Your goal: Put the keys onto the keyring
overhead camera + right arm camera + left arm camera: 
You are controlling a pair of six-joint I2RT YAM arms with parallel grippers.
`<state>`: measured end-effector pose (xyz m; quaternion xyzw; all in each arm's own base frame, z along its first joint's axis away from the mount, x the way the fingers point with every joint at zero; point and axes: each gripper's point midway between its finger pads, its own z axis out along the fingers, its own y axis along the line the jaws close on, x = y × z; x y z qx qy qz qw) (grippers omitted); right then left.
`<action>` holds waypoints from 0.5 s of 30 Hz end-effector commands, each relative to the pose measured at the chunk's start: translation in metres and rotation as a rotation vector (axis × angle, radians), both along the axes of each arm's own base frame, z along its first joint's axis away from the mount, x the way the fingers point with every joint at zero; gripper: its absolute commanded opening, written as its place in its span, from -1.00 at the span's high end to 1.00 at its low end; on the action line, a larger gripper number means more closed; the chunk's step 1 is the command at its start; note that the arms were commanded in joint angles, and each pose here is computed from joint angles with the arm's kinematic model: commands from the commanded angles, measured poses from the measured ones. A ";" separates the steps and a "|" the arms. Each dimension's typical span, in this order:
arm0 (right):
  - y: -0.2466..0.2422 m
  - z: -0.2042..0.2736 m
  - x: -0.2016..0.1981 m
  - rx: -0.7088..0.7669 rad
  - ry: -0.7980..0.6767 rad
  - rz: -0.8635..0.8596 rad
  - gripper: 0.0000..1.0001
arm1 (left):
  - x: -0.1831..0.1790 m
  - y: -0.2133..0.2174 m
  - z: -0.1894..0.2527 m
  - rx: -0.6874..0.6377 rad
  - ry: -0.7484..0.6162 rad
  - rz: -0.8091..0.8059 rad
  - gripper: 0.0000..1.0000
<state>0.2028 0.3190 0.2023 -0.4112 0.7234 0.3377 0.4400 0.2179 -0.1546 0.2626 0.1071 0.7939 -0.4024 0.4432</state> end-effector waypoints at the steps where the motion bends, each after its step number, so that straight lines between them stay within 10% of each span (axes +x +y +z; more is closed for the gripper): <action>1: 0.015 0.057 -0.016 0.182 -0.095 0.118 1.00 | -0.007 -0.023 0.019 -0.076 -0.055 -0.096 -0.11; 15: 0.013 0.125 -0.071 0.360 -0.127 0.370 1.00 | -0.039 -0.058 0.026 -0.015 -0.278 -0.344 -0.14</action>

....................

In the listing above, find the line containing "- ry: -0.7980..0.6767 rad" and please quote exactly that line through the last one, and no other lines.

» **RESULT OF THIS EXERCISE**:
  - ry: -0.7980..0.6767 rad
  - rz: -0.8635..0.8596 rad
  - gripper: 0.0000..1.0001
arm1 (left):
  - x: -0.1831..0.1790 m
  - y: -0.2133..0.2174 m
  - z: -0.1894..0.2527 m
  - rx: -0.6874..0.6377 rad
  - ry: -0.7484..0.6162 rad
  - rz: -0.8091..0.8059 rad
  - gripper: 0.0000..1.0000
<state>0.2028 0.3190 0.2023 -0.4112 0.7234 0.3377 0.4400 0.2179 -0.1546 0.2626 0.1071 0.7939 -0.4024 0.4432</state> end-effector waypoints at the steps where the motion bends, each after its step number, so that straight lines between them stay within 10% of each span (axes +x +y +z; more is closed for the gripper): <action>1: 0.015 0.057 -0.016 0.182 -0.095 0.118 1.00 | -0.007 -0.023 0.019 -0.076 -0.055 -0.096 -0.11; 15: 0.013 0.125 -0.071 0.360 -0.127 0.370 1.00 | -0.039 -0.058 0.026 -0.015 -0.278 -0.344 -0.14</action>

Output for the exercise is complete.